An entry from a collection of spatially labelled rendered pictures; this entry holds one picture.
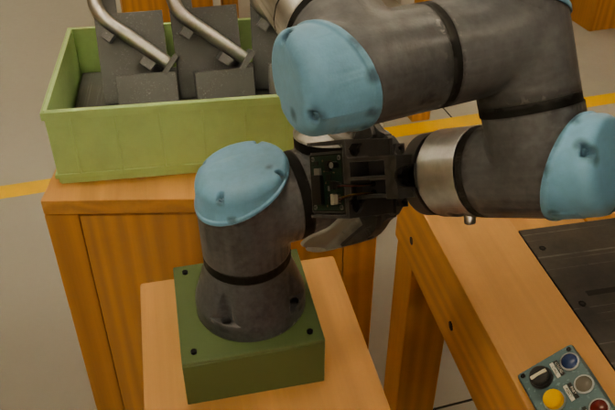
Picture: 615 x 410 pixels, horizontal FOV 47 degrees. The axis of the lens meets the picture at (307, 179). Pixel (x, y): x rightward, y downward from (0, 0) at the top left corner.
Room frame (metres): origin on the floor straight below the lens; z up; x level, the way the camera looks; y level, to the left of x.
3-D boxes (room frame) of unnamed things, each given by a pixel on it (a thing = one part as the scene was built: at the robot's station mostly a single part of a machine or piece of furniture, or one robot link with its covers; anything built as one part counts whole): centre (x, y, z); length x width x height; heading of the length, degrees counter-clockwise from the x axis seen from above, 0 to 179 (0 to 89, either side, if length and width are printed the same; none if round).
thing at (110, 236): (1.40, 0.20, 0.39); 0.68 x 0.52 x 0.79; 91
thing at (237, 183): (0.71, 0.07, 1.10); 0.13 x 0.12 x 0.14; 113
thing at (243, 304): (0.71, 0.08, 0.98); 0.15 x 0.15 x 0.10
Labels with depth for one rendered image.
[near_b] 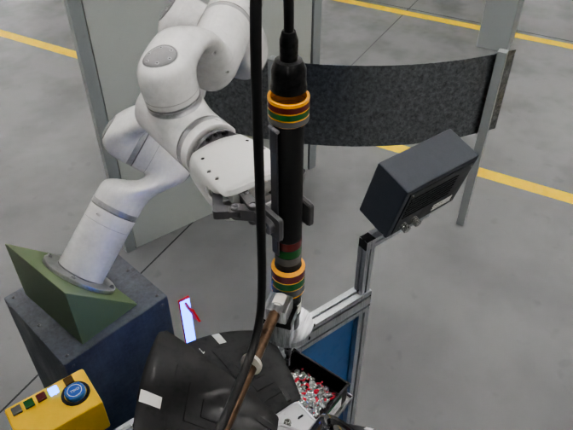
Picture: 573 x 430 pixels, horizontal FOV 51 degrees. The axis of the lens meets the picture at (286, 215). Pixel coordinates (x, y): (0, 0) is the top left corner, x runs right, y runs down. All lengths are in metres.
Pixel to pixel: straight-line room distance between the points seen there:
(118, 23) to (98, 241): 1.23
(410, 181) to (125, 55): 1.50
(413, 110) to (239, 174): 2.07
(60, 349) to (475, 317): 1.88
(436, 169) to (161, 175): 0.67
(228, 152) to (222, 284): 2.15
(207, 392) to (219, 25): 0.56
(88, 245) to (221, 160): 0.82
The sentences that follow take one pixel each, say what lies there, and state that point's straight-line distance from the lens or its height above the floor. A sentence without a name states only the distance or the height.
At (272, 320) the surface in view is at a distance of 0.74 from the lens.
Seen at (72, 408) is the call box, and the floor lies 1.07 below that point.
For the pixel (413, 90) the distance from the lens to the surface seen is 2.71.
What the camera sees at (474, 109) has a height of 0.69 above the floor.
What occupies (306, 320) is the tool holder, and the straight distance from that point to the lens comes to 0.86.
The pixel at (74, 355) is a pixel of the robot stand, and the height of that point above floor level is 0.93.
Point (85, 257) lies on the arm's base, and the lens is 1.54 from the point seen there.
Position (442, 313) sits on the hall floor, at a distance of 2.86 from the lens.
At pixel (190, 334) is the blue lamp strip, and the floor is 1.08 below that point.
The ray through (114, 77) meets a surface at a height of 0.93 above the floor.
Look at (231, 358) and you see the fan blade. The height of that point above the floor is 1.18.
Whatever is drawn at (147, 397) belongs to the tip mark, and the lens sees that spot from 0.84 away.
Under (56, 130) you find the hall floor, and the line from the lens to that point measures 4.18.
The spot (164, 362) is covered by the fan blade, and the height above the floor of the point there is 1.42.
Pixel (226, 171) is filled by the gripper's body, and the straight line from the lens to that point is 0.74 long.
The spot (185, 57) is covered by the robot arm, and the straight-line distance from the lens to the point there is 0.82.
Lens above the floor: 2.12
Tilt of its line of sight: 41 degrees down
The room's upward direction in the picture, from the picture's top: straight up
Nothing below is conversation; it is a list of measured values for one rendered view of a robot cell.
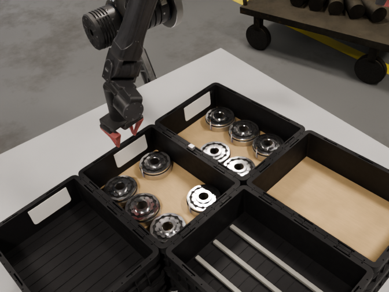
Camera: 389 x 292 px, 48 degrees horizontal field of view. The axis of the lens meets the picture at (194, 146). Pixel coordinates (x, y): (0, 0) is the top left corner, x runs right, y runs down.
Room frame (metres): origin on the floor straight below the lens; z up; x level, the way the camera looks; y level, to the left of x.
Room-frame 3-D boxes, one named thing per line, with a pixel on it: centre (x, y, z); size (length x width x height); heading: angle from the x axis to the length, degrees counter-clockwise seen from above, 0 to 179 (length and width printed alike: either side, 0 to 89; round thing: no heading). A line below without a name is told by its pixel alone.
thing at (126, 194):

● Task instructions: Reproduce the listing exactly, images omitted.

● Answer space:
An entry from a collection of spatially labelled rendered pictures; this entry holds one picture.
Picture: 615 x 410 pixels, horizontal FOV 47 degrees. The axis of the lens meets the picture at (307, 179). Pixel (x, y): x rightward, y downward from (0, 0) at the top left corner.
Room frame (metres): origin on the floor straight below the lens; z up; x level, the way the camera looks; y level, to the left of x.
3-D boxes (room frame) of unnamed things, each given by a pixel on it (a thing = one part as the scene was built: at the robot's station mostly a single part of a machine or piece of furniture, or one robot link with its covers; anything built as one part counts whole): centre (x, y, z); length x width x height; heading of the length, degrees counter-clockwise from the x axis seen from above, 0 to 179 (0 to 89, either side, if length and width are printed the same; none if round).
thing at (110, 236): (1.40, 0.20, 0.39); 0.68 x 0.52 x 0.79; 91
thing at (237, 183): (0.71, 0.07, 1.10); 0.13 x 0.12 x 0.14; 113
thing at (243, 304): (0.71, 0.08, 0.98); 0.15 x 0.15 x 0.10
Labels with depth for one rendered image.
[near_b] 
Picture: 573 x 430 pixels, horizontal FOV 51 degrees. The axis of the lens meets the picture at (286, 215). Pixel coordinates (x, y): (0, 0) is the top left corner, x runs right, y runs down. All lengths are in metres.
Pixel to pixel: straight-line room distance between the points seen there:
(118, 23) to (98, 241): 1.23
(410, 181) to (125, 55): 1.50
(413, 110) to (239, 174): 2.07
(60, 349) to (475, 317): 1.88
(436, 169) to (161, 175): 0.67
(228, 152) to (222, 284): 2.15
(207, 392) to (219, 25): 0.56
(88, 245) to (221, 160): 0.82
The sentences that follow take one pixel each, say what lies there, and state that point's straight-line distance from the lens or its height above the floor. A sentence without a name states only the distance or the height.
At (272, 320) the surface in view is at a distance of 0.74 from the lens.
Seen at (72, 408) is the call box, and the floor lies 1.07 below that point.
For the pixel (413, 90) the distance from the lens to the surface seen is 2.71.
What the camera sees at (474, 109) has a height of 0.69 above the floor.
What occupies (306, 320) is the tool holder, and the straight distance from that point to the lens comes to 0.86.
The pixel at (74, 355) is a pixel of the robot stand, and the height of that point above floor level is 0.93.
Point (85, 257) lies on the arm's base, and the lens is 1.54 from the point seen there.
Position (442, 313) sits on the hall floor, at a distance of 2.86 from the lens.
At pixel (190, 334) is the blue lamp strip, and the floor is 1.08 below that point.
The ray through (114, 77) meets a surface at a height of 0.93 above the floor.
Look at (231, 358) and you see the fan blade. The height of that point above the floor is 1.18.
Whatever is drawn at (147, 397) belongs to the tip mark, and the lens sees that spot from 0.84 away.
Under (56, 130) you find the hall floor, and the line from the lens to that point measures 4.18.
The spot (164, 362) is covered by the fan blade, and the height above the floor of the point there is 1.42.
Pixel (226, 171) is filled by the gripper's body, and the straight line from the lens to that point is 0.74 long.
The spot (185, 57) is covered by the robot arm, and the straight-line distance from the lens to the point there is 0.82.
Lens above the floor: 2.12
Tilt of its line of sight: 41 degrees down
The room's upward direction in the picture, from the picture's top: straight up
Nothing below is conversation; it is a list of measured values for one rendered view of a robot cell.
Camera: 389 x 292 px, 48 degrees horizontal field of view. The axis of the lens meets the picture at (194, 146). Pixel coordinates (x, y): (0, 0) is the top left corner, x runs right, y runs down.
Room frame (metres): origin on the floor straight below the lens; z up; x level, the way the camera looks; y level, to the left of x.
Room-frame 3-D boxes, one named thing per line, with a pixel on it: centre (x, y, z); size (length x width x height); heading: angle from the x axis to the length, degrees counter-clockwise seen from above, 0 to 179 (length and width printed alike: either side, 0 to 89; round thing: no heading). A line below without a name is told by its pixel alone.
thing at (126, 194):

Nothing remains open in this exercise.